L’image de l’anamorphose, souvent utilisée depuis la Renaissance pour suggérer un point de vue privilégié à partir duquel transparaîtrait l’unité d’une diversité, s’avère ici bien impropre ; tout aussi insuffisante, quoiqu’elle soit moins convenue et que Balzac l’ait lui-même consacrée, est celle du « miroir de concentration » : dans le monde leibnizien où chaque partie est représentative du tout, la monade individuelle, à la façon d’un miroir, « concentre en elle-même » l’ensemble de l’univers (chez certaines jusqu’à Dieu).
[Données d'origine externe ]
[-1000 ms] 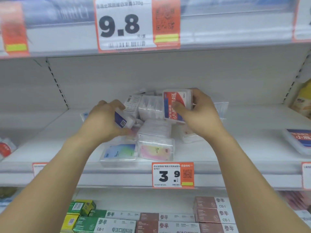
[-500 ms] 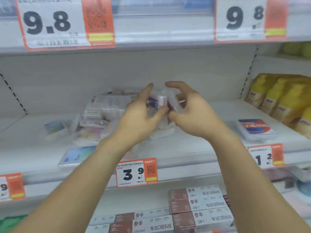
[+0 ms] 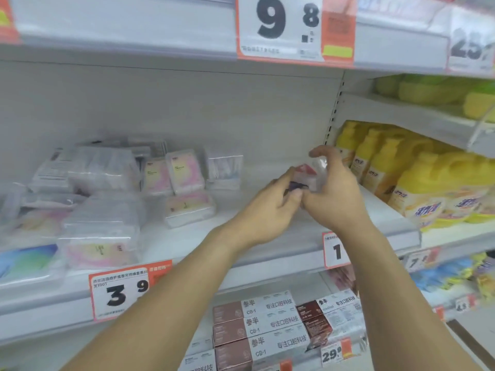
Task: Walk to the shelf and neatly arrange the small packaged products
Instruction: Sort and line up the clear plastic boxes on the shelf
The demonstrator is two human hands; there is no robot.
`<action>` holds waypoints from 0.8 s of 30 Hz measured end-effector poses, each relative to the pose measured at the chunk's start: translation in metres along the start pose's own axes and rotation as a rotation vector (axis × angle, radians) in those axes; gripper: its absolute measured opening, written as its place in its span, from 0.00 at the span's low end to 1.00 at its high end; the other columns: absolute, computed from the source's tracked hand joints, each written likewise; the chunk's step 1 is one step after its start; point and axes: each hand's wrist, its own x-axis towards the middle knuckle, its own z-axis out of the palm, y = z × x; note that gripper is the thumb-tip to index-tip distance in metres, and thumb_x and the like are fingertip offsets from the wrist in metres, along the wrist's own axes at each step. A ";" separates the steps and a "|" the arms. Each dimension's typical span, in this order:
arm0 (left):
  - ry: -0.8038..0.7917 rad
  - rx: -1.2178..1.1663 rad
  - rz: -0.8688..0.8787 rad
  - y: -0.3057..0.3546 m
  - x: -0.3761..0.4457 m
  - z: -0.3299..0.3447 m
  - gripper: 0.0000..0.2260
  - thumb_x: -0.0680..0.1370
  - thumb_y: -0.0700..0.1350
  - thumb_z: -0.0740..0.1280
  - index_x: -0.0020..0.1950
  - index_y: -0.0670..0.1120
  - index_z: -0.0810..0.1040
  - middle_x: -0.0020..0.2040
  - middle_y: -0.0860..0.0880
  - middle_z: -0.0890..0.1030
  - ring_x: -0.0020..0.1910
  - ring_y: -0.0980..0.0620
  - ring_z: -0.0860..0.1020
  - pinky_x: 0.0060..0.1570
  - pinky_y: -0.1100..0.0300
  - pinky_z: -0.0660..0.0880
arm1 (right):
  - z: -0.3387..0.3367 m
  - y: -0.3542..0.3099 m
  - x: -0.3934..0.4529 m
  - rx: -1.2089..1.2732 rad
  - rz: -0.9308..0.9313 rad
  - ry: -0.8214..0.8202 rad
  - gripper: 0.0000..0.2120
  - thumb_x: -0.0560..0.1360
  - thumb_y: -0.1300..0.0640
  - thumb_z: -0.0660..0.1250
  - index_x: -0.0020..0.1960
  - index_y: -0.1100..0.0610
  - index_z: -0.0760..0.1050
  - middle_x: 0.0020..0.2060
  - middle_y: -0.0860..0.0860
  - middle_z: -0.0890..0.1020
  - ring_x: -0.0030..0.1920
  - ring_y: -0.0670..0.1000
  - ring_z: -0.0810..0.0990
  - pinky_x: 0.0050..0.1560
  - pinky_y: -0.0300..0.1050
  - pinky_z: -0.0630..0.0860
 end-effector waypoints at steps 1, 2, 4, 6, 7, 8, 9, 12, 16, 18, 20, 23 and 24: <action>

Tandis en effet que, dans le monde de Leibniz, toute partie est connectée à toute partie, en revanche dans celui de Balzac, toute partie est reliée à une ou deux autres seulement, mais selon un principe d’unité qui est lui-même particulier : et là est le fait capital.
Peut-être le seul équivalent existant d’une structure aussi complexe que celle de la Comédie humaine est-il à chercher dans le plan de Venise, où Balzac séjourna en 1837, et où il situe l’action de Massimila Doni (ainsi que le berceau de la famille Marana). N’est-il pas vrai que, pour le piéton (car les vaporetti motorisés jouent à Venise le rôle de nos modernes moteurs de recherche), tout point de Venise est relié à tout autre point, mais (du moins le plus souvent), par un chemin et un seul, demandant à être identifié à l’avance, sans quoi nous voyons notre progression interrompue par les canaux, murs, grilles et autres portes de bois, qui s’interposent, comme à plaisir, entre nous-mêmes et nos projets ? De passage à Venise, nous éprouvons fréquemment le sentiment de nous être fourvoyés dans une ruelle écartée ou sur un campo désolé, jusqu’à ce qu’une pancarte indiquant « Rialto » ou « San Marco » (invites souvent si éloignées de nos intentions du moment !) ne nous tire d’embarras. C’est ainsi qu’il existe un chemin, et un seul, pour se rendre des Gallerie dell’Accademia à la Fenice (où Balzac a assisté à une représentation de Rossini), ou de l’actuelle station ferroviaire Santa Lucia jusqu’à l’église de la Madonna dell’Orto (où se trouvent effectivement réunies des « peintures de Titien, de Tintoret, des deux Palma, de Bellini » dont Emilio Cane-Memmi, le futur amant de Massimila, se souvenait dans la chapelle de sa famille déchue). Ordonnancement si rigoureux qu’il semble bien procéder d’une décision pourtant sans projet, ou d’un choix pourtant sans délibération, de la part de tous les capitaines, ducs et marchands qui, au long des siècles, ont organisé la Venise que l’on connaît aujourd’hui, et qui sera bientôt recouverte par les eaux.